From: Weiping Zhang <zwp10758@gmail.com>
To: Keith Busch <kbusch@kernel.org>
Cc: Jens Axboe <axboe@kernel.dk>,
Bart Van Assche <bvanassche@acm.org>,
linux-nvme@lists.infradead.org, Ming Lei <ming.lei@redhat.com>,
linux-block@vger.kernel.org, Minwoo Im <minwoo.im.dev@gmail.com>,
cgroups@vger.kernel.org, Tejun Heo <tj@kernel.org>,
"Nadolski, Edmund" <edmund.nadolski@intel.com>,
Thomas Gleixner <tglx@linutronix.de>,
Christoph Hellwig <hch@lst.de>
Subject: Re: [PATCH v5 0/4] Add support Weighted Round Robin for blkcg and nvme
Date: Tue, 31 Mar 2020 14:17:06 +0800 [thread overview]

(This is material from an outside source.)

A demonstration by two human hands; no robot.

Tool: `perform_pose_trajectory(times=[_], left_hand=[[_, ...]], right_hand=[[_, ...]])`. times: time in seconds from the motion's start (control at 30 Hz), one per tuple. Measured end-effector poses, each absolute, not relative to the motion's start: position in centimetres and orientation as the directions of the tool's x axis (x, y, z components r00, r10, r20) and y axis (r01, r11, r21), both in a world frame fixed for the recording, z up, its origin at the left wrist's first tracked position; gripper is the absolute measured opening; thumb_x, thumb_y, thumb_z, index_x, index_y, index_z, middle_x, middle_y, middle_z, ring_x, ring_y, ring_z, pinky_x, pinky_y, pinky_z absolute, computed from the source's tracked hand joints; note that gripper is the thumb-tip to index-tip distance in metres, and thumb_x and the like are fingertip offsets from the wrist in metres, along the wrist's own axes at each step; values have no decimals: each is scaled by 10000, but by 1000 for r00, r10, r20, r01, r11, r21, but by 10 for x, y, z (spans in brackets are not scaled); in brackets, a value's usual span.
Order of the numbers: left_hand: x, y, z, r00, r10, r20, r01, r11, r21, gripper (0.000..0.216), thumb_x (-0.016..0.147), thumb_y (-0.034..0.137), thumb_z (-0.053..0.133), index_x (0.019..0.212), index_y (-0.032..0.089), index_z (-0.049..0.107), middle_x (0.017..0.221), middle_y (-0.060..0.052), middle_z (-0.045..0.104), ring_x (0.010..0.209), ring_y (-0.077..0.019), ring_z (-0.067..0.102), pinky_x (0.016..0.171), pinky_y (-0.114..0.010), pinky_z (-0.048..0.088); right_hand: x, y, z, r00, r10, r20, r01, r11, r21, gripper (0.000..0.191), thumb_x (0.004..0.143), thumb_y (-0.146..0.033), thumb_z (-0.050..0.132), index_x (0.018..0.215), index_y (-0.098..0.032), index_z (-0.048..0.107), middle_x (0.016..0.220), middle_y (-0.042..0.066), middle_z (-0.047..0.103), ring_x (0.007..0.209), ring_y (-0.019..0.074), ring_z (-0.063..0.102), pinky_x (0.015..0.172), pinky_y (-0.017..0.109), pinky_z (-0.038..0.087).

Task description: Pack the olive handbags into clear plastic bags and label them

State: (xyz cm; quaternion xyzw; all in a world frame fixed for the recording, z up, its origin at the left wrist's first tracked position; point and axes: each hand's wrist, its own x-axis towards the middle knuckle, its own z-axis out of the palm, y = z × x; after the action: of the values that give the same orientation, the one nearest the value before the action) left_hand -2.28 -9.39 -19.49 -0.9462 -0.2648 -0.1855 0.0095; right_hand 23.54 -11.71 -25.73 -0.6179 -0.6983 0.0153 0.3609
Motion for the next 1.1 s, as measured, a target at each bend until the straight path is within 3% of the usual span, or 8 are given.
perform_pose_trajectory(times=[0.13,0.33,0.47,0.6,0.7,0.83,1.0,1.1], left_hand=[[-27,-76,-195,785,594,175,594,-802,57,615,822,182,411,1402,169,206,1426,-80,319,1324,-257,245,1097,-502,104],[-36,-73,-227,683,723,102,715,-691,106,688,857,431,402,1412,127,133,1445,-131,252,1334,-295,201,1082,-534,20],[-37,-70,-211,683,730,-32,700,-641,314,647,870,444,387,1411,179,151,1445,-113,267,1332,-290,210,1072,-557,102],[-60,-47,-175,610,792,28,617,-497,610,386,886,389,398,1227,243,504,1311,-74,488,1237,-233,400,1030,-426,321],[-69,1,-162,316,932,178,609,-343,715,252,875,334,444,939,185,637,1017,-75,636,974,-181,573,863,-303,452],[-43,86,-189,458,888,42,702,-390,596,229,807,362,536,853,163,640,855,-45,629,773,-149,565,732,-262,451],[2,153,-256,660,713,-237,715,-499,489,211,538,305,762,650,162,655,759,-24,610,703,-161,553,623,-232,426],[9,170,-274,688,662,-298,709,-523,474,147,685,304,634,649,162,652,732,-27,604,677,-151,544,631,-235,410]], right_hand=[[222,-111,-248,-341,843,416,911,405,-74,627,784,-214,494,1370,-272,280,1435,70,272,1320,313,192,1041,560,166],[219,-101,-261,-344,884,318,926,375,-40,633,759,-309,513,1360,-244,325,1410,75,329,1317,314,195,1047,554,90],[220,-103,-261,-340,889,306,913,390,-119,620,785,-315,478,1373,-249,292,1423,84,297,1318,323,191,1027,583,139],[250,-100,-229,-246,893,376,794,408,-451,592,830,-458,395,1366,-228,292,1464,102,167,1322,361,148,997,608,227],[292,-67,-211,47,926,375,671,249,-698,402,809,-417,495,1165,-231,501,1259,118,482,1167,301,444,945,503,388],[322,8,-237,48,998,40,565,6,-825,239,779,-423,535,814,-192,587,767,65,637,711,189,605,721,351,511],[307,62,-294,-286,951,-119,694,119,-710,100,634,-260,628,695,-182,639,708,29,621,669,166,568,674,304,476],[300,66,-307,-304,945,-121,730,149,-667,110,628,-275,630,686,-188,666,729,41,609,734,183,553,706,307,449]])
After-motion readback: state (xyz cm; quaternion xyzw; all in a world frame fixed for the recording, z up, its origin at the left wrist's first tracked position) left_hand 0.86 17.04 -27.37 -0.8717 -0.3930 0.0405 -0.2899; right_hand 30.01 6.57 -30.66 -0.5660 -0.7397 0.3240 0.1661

Message-ID: <CAA70yB62_6JD_8dJTGPjnjJfyJSa1xqiCVwwNYtsTCUXQR5uCA@mail.gmail.com> (raw)
In-Reply-To: <CAA70yB5qAj8YnNiPVD5zmPrrTr0A0F3v2cC6t2S1Fb0kiECLfw@mail.gmail.com>
> > On the driver implementation, the number of module parameters being
> > added here is problematic. We already have 2 special classes of queues,
> > and defining this at the module level is considered too coarse when
> > the system has different devices on opposite ends of the capability
> > spectrum. For example, users want polled queues for the fast devices,
> > and none for the slower tier. We just don't have a good mechanism to
> > define per-controller resources, and more queue classes will make this
> > problem worse.
> >
> We can add a new "string" module parameter, which contains a model number,
> in most cases, the save product with a common prefix model number, so
> in this way
> nvme can distinguish the different performance devices(hign or low end).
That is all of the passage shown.